• Prompt: State how many lines in the following entries contain the word "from". No other output.

• Stored items:
--- --- ---

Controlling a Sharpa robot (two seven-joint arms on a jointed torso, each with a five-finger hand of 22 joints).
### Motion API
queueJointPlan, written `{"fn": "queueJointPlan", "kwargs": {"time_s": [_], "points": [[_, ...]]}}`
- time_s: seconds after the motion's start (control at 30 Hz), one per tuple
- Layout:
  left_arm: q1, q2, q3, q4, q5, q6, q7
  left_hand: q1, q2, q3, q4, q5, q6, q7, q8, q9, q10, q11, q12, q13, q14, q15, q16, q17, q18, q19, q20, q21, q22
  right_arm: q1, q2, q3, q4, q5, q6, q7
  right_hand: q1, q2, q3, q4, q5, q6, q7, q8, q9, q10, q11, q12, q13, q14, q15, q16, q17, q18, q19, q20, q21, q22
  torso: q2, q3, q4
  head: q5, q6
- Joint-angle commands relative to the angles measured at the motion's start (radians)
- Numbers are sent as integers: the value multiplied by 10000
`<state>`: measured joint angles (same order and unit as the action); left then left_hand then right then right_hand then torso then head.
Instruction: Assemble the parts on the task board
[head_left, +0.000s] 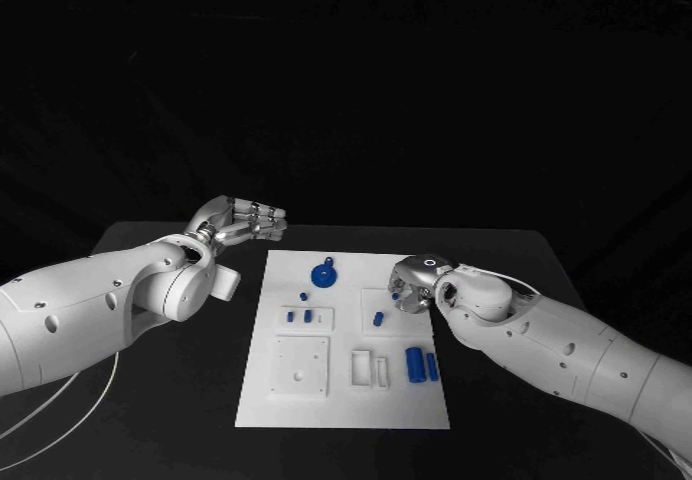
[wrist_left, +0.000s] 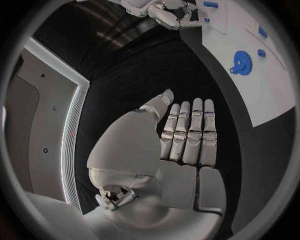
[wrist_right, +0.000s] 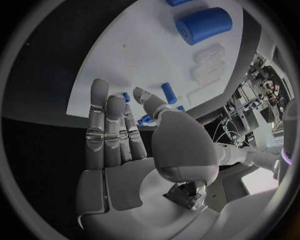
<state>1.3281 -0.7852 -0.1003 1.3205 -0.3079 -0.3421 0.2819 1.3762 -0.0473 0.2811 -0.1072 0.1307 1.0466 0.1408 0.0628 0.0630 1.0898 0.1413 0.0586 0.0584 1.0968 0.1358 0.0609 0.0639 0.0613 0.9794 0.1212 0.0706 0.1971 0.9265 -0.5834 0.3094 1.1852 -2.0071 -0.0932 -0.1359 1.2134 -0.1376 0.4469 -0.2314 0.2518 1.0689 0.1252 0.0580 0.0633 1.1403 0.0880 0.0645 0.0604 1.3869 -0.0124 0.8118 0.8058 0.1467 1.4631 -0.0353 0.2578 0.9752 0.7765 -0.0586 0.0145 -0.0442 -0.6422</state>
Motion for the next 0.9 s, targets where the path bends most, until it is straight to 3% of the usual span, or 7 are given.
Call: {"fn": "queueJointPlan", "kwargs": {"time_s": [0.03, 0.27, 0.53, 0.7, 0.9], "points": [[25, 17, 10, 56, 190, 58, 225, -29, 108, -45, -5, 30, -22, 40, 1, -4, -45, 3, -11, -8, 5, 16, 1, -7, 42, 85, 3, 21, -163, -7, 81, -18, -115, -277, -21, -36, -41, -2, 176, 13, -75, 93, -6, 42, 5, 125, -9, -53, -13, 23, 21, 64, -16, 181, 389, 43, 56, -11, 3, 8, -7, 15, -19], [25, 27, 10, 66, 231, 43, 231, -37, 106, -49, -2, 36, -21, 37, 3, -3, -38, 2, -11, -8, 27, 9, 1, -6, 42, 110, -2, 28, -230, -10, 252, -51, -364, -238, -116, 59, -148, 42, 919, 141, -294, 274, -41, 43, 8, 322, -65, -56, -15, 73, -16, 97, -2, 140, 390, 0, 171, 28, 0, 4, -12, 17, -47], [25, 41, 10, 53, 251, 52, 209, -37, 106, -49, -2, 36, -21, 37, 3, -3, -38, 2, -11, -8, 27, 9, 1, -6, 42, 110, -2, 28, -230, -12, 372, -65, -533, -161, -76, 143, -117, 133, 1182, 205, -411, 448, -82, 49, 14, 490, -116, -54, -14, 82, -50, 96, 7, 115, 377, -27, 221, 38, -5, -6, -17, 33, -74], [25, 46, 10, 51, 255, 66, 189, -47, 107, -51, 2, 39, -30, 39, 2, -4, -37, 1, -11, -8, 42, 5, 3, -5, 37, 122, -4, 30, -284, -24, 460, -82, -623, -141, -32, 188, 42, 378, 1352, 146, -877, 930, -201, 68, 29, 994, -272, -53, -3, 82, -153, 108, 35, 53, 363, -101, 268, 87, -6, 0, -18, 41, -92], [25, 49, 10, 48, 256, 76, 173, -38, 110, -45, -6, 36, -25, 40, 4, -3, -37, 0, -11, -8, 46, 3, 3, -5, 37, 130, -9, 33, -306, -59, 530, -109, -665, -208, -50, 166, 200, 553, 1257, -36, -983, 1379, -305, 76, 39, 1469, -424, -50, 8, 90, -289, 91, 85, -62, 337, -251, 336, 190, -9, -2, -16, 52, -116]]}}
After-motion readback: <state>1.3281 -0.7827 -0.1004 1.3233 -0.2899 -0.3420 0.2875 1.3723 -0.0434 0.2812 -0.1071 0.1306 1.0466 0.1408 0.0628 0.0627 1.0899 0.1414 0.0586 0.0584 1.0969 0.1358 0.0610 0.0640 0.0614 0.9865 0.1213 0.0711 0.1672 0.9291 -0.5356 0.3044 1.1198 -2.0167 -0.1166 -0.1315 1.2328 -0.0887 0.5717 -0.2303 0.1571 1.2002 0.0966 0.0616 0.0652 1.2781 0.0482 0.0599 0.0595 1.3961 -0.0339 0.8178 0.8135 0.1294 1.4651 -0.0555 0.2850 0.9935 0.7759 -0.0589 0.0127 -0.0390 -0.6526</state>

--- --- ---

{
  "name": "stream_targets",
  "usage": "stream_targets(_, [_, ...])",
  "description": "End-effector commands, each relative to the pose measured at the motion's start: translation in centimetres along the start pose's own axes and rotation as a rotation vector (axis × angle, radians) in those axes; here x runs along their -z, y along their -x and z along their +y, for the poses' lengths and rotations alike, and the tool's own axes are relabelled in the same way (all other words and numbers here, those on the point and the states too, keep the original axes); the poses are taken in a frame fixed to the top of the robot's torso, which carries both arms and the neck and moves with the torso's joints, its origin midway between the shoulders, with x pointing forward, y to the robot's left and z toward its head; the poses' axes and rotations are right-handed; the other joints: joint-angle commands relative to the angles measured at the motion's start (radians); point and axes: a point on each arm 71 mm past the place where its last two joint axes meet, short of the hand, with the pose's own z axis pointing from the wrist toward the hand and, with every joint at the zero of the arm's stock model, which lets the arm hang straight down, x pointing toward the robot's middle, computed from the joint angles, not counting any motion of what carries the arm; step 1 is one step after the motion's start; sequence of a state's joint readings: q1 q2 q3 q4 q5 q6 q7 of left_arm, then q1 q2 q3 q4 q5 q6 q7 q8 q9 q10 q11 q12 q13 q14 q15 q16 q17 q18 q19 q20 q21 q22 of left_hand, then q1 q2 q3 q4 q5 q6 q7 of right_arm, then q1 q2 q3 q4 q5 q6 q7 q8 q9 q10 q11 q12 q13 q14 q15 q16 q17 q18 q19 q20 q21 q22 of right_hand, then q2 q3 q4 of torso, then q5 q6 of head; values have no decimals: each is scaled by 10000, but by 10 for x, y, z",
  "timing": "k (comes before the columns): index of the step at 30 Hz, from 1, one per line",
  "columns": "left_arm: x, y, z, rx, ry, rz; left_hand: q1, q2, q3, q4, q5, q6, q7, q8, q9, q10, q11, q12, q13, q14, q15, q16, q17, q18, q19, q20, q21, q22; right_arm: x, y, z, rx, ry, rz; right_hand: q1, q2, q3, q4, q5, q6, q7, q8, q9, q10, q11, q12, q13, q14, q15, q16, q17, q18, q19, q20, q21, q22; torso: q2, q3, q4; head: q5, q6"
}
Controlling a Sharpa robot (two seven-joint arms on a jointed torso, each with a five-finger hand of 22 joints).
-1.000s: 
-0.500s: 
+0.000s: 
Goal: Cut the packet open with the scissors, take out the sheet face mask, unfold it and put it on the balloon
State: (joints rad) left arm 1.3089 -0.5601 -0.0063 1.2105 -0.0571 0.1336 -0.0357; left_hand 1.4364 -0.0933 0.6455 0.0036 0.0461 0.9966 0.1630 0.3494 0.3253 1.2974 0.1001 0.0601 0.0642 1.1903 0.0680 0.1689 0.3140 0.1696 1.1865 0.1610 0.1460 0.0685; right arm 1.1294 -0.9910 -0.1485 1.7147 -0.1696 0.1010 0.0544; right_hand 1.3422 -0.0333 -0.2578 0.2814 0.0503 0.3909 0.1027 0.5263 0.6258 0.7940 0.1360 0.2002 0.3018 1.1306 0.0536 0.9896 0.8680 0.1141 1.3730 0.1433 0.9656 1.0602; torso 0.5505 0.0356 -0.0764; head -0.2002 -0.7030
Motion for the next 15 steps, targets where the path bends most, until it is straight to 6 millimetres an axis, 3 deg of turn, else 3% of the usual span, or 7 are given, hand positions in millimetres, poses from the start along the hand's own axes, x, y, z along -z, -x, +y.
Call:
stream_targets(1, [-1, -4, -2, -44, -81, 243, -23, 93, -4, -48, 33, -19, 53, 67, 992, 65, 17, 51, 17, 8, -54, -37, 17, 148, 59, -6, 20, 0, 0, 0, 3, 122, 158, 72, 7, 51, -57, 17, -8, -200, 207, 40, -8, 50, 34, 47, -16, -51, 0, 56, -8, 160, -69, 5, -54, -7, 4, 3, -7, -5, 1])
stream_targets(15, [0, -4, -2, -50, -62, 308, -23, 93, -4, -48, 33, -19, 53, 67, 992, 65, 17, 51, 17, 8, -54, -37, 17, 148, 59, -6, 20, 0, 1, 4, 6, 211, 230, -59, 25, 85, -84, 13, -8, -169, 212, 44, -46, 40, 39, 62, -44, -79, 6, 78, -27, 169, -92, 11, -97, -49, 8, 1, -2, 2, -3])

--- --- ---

• Answer box: 3